Hes1 Controls Proliferation and Apoptosis in Chronic Lymphoblastic Leukemia Cells by Modulating PTEN Expression.

Hairy and enhancer of split homolog-1 (HES1), regulated by the Notch, has been reported to play important roles in the immune response and cancers, such as leukemia. In this study, we aim to explore the effect of HES1-mediated Notch1 signaling pathway in chronic lymphocytic leukemia (CLL). Reverse transcription quantitative polymerase chain reaction and Western blot assay were conducted to determine the expression of HES1, Notch1, and PTEN in B lymphocytes of peripheral blood samples of 60 CLL patients.

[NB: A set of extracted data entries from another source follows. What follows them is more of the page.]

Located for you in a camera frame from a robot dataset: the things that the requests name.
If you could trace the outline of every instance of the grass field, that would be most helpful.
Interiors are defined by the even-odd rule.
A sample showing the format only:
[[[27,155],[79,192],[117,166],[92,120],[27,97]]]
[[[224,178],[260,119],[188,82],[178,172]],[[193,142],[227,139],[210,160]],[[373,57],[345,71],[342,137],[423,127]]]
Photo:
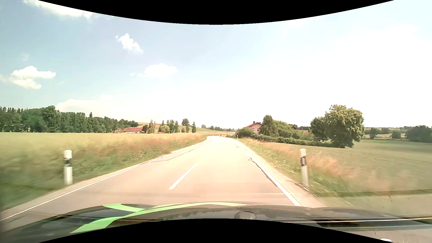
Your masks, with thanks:
[[[10,208],[60,189],[63,151],[72,150],[79,182],[201,141],[202,134],[0,133],[0,188]]]
[[[314,193],[432,189],[432,144],[364,139],[355,143],[354,148],[339,149],[252,139],[240,141],[297,182],[301,182],[299,149],[305,148],[310,189]],[[322,200],[330,206],[354,206],[400,215],[432,214],[431,194],[360,195]]]
[[[369,135],[369,134],[365,134],[363,137],[365,137],[365,138],[369,138],[370,135]],[[376,138],[391,138],[391,134],[378,134],[378,135],[376,136]]]

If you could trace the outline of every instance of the dashed center line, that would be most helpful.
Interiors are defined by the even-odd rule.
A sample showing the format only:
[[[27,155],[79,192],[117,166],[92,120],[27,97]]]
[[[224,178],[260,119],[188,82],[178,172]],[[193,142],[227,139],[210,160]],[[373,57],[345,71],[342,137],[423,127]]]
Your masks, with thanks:
[[[180,182],[181,182],[181,180],[183,180],[183,178],[189,173],[189,172],[191,172],[191,170],[193,170],[194,168],[195,168],[195,166],[197,166],[197,165],[194,165],[194,166],[192,166],[188,171],[186,171],[186,173],[184,174],[184,175],[182,175],[174,184],[172,184],[172,186],[170,186],[168,189],[170,189],[170,190],[172,190],[172,189],[174,189],[174,187],[177,185],[177,184],[179,184]]]

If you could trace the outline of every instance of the house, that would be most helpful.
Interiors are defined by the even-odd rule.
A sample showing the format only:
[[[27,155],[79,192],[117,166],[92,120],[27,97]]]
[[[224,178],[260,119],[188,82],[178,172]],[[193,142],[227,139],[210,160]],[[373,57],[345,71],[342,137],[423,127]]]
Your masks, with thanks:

We used lentivirus-mediated overexpression or silencing of HES1 and the Notch1 signaling pathway inhibitor, MW167, to detect the interaction among HES1, Notch1, and PTEN in CLL MEC1 and HG3 cells. MTT assay and flow cytometry were employed for detection of biological behaviors of CLL cells. HES1 and Notch1 showed high expression, but PTEN displayed low expression in B lymphocytes of peripheral blood samples of patients with CLL in association with poor prognosis. HES1 bound to the promoter region of PTEN and reduced PTEN expression. Overexpression of HES1 activated the Notch1 signaling pathway, thus promoting the proliferation of CLL cells, increasing the proportion of cells arrested at the S phase and limiting the apoptosis of CLL cells. Collectively, HES1 can promote activation of the Notch1 signaling pathway to cause PTEN transcription inhibition and the subsequent expression reduction, thereby promoting the proliferation and inhibiting the apoptosis of CLL cells.